2016 Middle East Studies for the New Millennium: Infrastructures of Knowledge. (New York University Press, with co-editor Seteney Shami)
Few world regions today are of more pressing social and political interest than the Middle East: hardly a day has passed in the last decade without events there making global news. Understanding the region has never been more important, yet the field of Middle East studies in the United States is in flux, enmeshed in ongoing controversies about the relationship between knowledge and power, the role of the federal government at universities, and ways of knowing “other” cultures and places. Assembling a wide range of scholars immersed in the transformations of their disciplines and the study of this world region, Middle East Studies for the New Millennium explores the big-picture issues affecting the field, from the geopolitics of knowledge production to structural changes in the university to broader political and public contexts. Tracing the development of the field from the early days of the American university to the “Islamophobia” of the present day, this book explores Middle East studies as a discipline and, more generally, its impact on the social sciences and academia. Topics include how different disciplines engage with Middle East scholars, how American universities teach Middle East studies and related fields, and the relationship between scholarship and U.S.-Arab relations, among others. Middle East Studies for the New Millennium presents a comprehensive, authoritative overview of how this crucial field of academic inquiry came to be and where it is going next.
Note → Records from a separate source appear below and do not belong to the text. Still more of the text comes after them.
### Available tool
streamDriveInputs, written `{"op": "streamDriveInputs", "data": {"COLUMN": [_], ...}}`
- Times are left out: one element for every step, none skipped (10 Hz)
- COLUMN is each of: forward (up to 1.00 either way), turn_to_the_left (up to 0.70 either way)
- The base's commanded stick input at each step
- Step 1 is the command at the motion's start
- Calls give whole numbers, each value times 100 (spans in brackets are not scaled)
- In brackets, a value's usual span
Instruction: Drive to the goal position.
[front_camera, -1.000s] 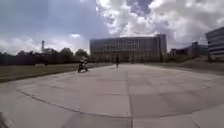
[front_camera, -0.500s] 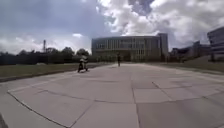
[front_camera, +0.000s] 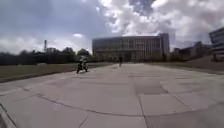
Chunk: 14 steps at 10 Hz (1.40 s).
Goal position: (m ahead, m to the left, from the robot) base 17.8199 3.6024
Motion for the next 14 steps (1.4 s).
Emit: {"op": "streamDriveInputs", "data": {"forward": [70,70,70,70,70,70,70,70,70,70,70,70,70,70], "turn_to_the_left": [-33,-26,-15,0,0,0,0,0,0,0,0,0,0,0]}}
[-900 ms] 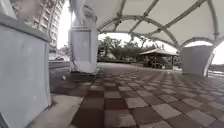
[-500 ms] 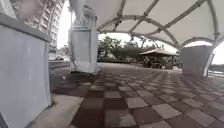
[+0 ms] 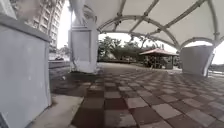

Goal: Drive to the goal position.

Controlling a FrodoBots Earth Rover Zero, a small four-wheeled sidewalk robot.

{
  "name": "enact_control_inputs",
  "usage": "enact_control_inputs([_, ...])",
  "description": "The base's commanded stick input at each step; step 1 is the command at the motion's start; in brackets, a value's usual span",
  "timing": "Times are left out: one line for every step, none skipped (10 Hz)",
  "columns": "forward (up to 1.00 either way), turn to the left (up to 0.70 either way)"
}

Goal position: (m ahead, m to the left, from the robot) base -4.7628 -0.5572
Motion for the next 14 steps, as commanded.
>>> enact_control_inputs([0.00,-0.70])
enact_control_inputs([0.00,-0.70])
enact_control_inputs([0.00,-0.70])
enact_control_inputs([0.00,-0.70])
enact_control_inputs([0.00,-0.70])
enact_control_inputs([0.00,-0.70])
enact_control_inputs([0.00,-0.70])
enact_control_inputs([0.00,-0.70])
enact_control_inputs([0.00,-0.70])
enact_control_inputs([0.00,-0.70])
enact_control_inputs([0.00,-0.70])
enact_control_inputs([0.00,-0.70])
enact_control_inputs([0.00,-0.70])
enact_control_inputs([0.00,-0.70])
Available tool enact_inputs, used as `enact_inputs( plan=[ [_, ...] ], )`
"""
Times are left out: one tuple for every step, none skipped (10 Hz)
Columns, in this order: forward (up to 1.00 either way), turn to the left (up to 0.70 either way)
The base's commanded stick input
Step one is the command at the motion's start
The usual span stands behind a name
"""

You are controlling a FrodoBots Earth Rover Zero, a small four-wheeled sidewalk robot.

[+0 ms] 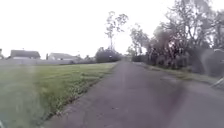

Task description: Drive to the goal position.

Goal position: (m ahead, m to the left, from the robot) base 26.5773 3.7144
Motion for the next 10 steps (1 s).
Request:
enact_inputs(
  plan=[
    [0.85,-0.34],
    [0.85,-0.34],
    [0.85,-0.34],
    [0.85,-0.33],
    [0.85,-0.30],
    [0.85,-0.29],
    [0.85,-0.27],
    [0.85,-0.16],
    [0.85,-0.06],
    [0.85,-0.06]
  ],
)
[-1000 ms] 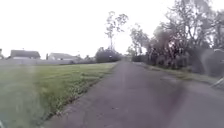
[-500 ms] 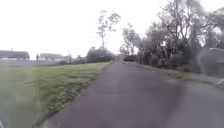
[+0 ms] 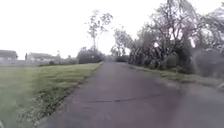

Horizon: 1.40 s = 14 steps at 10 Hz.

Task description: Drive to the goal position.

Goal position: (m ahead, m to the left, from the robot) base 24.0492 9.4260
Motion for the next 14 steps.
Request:
enact_inputs(
  plan=[
    [0.85,-0.03],
    [0.85,-0.01],
    [0.85,0.00],
    [0.85,0.00],
    [0.85,0.00],
    [0.85,0.00],
    [0.85,0.00],
    [0.85,0.00],
    [0.85,0.00],
    [0.85,0.00],
    [0.85,0.00],
    [0.85,0.00],
    [0.85,0.00],
    [0.85,0.00]
  ],
)
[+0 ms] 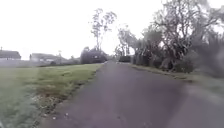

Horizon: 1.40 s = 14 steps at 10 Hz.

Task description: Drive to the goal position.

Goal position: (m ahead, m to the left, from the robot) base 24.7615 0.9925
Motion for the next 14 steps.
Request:
enact_inputs(
  plan=[
    [0.85,0.00],
    [0.85,0.00],
    [0.85,0.00],
    [0.85,0.00],
    [0.85,0.00],
    [0.32,0.00],
    [0.00,-0.41],
    [0.00,-0.80],
    [0.00,-0.85],
    [0.00,-0.85],
    [0.04,-0.83],
    [0.61,-0.49],
    [0.56,-0.51],
    [0.06,-0.81]
  ],
)
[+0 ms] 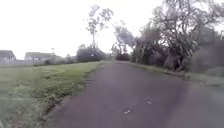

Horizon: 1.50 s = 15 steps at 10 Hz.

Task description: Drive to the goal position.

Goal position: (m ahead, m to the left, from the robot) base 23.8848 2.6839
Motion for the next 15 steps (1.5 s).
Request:
enact_inputs(
  plan=[
    [0.00,-0.41],
    [0.00,0.00],
    [0.00,0.00],
    [0.00,0.00],
    [0.00,0.00],
    [0.00,0.00],
    [0.00,0.00],
    [0.00,0.00],
    [0.00,0.00],
    [0.00,0.00],
    [0.32,0.00],
    [0.64,0.00],
    [0.85,0.00],
    [0.85,-0.02],
    [0.85,-0.24]
  ],
)
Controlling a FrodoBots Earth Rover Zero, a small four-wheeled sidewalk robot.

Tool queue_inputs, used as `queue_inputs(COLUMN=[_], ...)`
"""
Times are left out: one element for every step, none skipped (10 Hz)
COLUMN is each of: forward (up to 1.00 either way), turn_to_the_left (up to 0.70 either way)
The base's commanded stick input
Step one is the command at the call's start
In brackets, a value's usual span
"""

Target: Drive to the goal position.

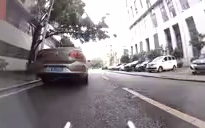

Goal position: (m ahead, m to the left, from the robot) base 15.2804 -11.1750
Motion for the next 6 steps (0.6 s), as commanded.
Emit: queue_inputs(forward=[0.45,0.45,0.45,0.45,0.45,0.45], turn_to_the_left=[0.00,0.00,0.00,0.00,0.00,0.00])
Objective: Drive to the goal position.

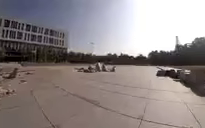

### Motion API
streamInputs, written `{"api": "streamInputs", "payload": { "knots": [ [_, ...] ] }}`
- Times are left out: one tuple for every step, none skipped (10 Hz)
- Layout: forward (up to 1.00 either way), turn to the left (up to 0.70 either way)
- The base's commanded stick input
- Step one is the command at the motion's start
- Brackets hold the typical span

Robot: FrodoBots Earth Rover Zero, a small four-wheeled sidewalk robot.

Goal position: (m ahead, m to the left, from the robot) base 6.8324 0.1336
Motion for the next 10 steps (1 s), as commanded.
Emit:
{"api": "streamInputs", "payload": {
  "knots": [
    [0.70, -0.22],
    [0.70, -0.20],
    [0.70, -0.18],
    [0.70, -0.16],
    [0.70, -0.14],
    [0.70, -0.12],
    [0.70, -0.10],
    [0.70, -0.09],
    [0.70, -0.07],
    [0.70, -0.05]
  ]
}}
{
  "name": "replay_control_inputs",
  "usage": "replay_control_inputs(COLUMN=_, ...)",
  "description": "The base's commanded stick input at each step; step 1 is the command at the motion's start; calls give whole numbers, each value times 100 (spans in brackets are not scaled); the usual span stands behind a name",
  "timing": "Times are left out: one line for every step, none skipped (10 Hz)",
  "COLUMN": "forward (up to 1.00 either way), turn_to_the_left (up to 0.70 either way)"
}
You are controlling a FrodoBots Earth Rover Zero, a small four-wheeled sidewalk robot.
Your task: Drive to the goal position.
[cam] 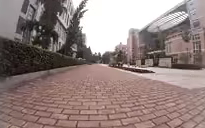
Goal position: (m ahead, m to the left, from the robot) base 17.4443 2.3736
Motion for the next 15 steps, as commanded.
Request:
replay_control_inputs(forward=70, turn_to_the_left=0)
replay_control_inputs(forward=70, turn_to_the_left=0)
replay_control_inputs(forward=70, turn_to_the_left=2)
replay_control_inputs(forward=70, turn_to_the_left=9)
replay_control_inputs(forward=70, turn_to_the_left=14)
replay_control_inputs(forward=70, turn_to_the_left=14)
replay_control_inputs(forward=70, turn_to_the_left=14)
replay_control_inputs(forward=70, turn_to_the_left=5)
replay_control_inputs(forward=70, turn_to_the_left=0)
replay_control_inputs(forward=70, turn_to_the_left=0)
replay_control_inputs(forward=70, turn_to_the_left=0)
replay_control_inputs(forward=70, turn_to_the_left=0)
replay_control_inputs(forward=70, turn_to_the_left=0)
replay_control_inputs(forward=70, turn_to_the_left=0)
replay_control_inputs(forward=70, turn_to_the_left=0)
2009 Blood and Culture: Youth, Right-Wing Extremism and National Belonging in Contemporary Germany.
Duke University Press.
Over the past decade, immigration and globalization have significantly altered Europe’s cultural and ethnic landscape, foregrounding questions of national belonging. In Blood and Culture, Cynthia Miller-Idriss provides a rich ethnographic analysis of how patterns of national identity are constructed and transformed across generations. Drawing on research she conducted at German vocational schools between 1999 and 2004, Miller-Idriss examines how the working-class students and their middle-class, college-educated teachers wrestle with their different views about citizenship and national pride. The cultural and demographic trends in Germany are broadly indicative of those underway throughout Europe, yet the country’s role in the Second World War and the Holocaust makes national identity, and particularly national pride, a difficult issue for Germans. Because the vocational-school teachers are mostly members of a generation that came of age in the 1960s and 1970s and hold their parents’ generation responsible for National Socialism, many see national pride as symptomatic of fascist thinking. Their students, on the other hand, want to take pride in being German. Miller-Idriss describes a new understanding of national belonging emerging among young Germans—one in which cultural assimilation takes precedence over blood or ethnic heritage. Moreover, she argues that teachers’ well-intentioned, state-sanctioned efforts to counter nationalist pride often create a backlash, making radical right-wing groups more appealing to their students. Miller-Idriss argues that the state’s efforts to shape national identity are always tempered and potentially transformed as each generation reacts to the official conception of what the nation “ought” to be.